Atos TRC: "hardware-gated" Windows drivers can be made BYOVD-exploitable in software

Research from the Atos Trusted Research Center (referenced by NDSS Symposium 2026 paper 2026-s1491), resurfaced in in-window reporting on 2026-05-22, argues that a large class of Windows kernel-mode drivers previously treated as BYOVD-resistant — because triggering their vulnerable IOCTL paths supposedly required physical hardware — can be made fully exploitable without that hardware (The Hacker News, 2026-05-22). Three techniques remove the gate: binding a PnP driver's AddDevice callback to a software-emulated device with an attacker-chosen hardware ID (via SetupAPI / the Software Device API); filter-driver restacking on disk/storage device stacks to bind otherwise-unloadable drivers; and direct registry manipulation under HKLM\SYSTEM\CurrentControlSet\Control\Class to associate a vulnerable driver with an existing device object. The write-up frames these against real-world example drivers to show IOCTL code paths reachable without the assumed hardware (Atos TRC, 2026-04-17).

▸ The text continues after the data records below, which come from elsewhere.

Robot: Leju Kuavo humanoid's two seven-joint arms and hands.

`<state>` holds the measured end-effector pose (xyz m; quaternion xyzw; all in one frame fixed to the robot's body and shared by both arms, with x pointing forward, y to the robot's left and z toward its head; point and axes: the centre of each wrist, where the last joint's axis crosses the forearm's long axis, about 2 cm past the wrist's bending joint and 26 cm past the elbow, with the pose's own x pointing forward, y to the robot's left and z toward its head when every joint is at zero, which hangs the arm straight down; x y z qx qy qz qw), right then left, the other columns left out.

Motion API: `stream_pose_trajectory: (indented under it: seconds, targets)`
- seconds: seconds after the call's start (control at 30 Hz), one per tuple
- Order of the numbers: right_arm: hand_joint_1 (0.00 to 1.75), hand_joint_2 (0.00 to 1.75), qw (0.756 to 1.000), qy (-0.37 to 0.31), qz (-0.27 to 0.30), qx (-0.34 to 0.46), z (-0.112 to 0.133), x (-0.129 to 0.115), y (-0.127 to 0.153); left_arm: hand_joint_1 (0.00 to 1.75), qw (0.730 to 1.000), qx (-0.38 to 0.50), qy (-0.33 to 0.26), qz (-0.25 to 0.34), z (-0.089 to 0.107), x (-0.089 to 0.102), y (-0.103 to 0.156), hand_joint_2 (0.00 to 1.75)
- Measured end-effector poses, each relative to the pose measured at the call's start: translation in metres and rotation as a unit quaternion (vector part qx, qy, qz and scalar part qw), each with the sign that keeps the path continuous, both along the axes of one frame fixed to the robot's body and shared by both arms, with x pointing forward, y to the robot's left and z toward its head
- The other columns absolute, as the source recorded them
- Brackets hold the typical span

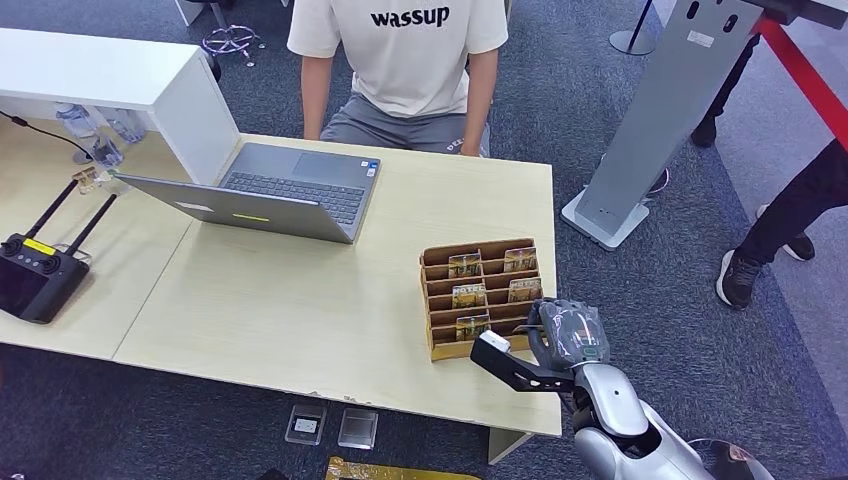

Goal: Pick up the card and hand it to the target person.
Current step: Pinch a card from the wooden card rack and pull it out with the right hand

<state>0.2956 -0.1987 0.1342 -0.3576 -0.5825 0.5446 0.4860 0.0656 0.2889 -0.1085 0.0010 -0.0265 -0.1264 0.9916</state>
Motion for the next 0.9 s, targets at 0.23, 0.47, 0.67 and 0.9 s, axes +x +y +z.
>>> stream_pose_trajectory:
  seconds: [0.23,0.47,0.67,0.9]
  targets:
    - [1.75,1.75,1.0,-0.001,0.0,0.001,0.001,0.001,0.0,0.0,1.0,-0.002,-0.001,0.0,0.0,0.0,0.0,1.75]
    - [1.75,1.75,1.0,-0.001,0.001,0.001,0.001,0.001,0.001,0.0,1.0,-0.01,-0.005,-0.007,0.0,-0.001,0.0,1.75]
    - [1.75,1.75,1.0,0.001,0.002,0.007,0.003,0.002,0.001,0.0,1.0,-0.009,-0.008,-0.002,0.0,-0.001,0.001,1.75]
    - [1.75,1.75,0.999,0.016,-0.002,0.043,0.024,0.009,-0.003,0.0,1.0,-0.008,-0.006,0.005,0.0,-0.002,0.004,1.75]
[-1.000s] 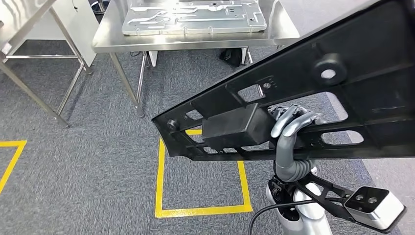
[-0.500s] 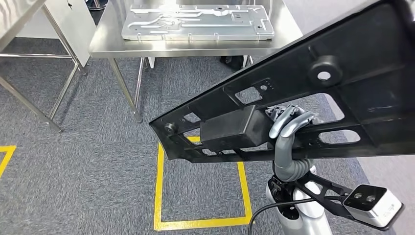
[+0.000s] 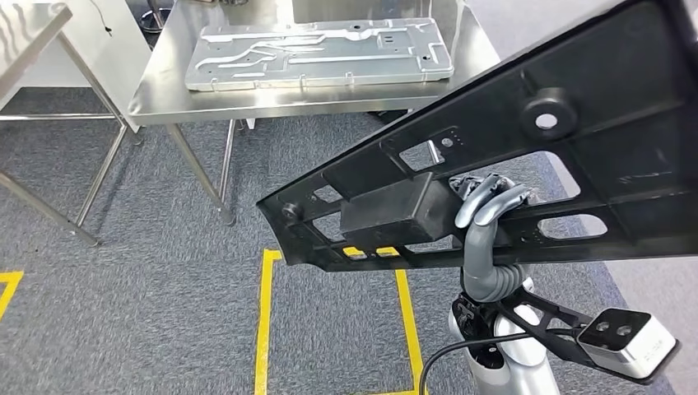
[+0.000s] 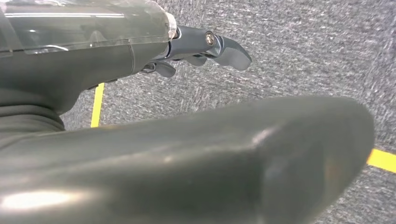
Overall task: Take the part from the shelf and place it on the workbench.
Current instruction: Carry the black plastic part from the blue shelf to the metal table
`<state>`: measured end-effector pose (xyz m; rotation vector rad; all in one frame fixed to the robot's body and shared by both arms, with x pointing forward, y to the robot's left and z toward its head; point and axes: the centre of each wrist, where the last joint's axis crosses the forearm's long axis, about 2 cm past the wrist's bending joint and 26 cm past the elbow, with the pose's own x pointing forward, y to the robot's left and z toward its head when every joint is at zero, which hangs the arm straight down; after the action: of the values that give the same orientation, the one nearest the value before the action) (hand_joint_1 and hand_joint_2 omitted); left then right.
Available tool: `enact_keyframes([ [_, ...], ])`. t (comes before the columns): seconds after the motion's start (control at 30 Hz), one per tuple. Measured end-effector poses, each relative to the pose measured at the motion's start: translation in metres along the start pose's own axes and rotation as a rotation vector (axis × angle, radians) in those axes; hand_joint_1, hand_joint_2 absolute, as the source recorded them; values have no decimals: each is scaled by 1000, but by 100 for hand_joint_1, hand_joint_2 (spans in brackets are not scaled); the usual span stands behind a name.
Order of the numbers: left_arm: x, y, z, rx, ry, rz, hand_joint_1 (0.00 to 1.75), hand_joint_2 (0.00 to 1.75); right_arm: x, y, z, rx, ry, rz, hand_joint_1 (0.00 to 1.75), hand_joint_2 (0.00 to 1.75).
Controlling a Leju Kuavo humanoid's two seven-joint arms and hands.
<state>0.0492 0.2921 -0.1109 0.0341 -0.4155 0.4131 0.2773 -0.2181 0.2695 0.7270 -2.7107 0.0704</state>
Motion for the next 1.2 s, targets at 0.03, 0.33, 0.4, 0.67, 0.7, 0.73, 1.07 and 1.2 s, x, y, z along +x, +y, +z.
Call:
enact_keyframes([
  [0.03, 0, 0, 0, 1, 0, 0, 0, 0, 0, 0, 0, -1, 3, 0, 175, 175],
  [0.33, -1, 1, 0, 0, -7, 1, 0, 0, 0, 0, 0, -1, 20, 1, 175, 175],
  [0.4, 0, 0, 0, -2, -11, 1, 0, 0, 0, 0, -1, 1, 20, 2, 175, 175],
  [0.67, -3, 1, 1, -3, -5, 2, 0, 0, 0, 0, 1, 2, 43, 8, 175, 175],
  [0.7, -3, 1, 1, -3, -6, 3, 0, 0, -1, 0, 1, 2, 51, 9, 175, 175],
  [0.73, -2, 1, 1, -3, -7, 4, 0, 0, -1, 0, 1, 2, 60, 12, 175, 175],
  [1.07, -4, -1, 1, 0, -6, 13, 0, 0, -4, -2, 4, -24, 153, 67, 175, 175],
  [1.2, -5, 1, 2, 6, -3, 11, 0, 0, -5, -3, 5, -29, 189, 82, 175, 175],
])
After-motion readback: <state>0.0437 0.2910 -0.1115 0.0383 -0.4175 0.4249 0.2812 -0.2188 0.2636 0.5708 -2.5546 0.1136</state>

Why it matters to us: BYOVD is a staple kernel-level EDR-bypass technique for ransomware affiliates and APTs operating against EU/CH targets, and this work expands the effective LOLDrivers attack surface — vulnerable-driver blocklists that implicitly assume a hardware prerequisite need re-evaluation. Hunt HKLM\SYSTEM\CurrentControlSet\Control\Class writes to UpperFilters/LowerFilters/ClassFilters from non-SYSTEM processes (Sysmon EID 13), driver-load events (Sysmon EID 6) for drivers loaded from user-writable paths, and streaming/thunk-class kernel drivers loaded by a non-system process. Hardening: enforce the Microsoft Vulnerable Driver Blocklist (WDAC) and HVCI/Memory Integrity, and re-test blocklist coverage against these hardware-gate-bypass techniques. ATT&CK T1068, T1014, T1562.001.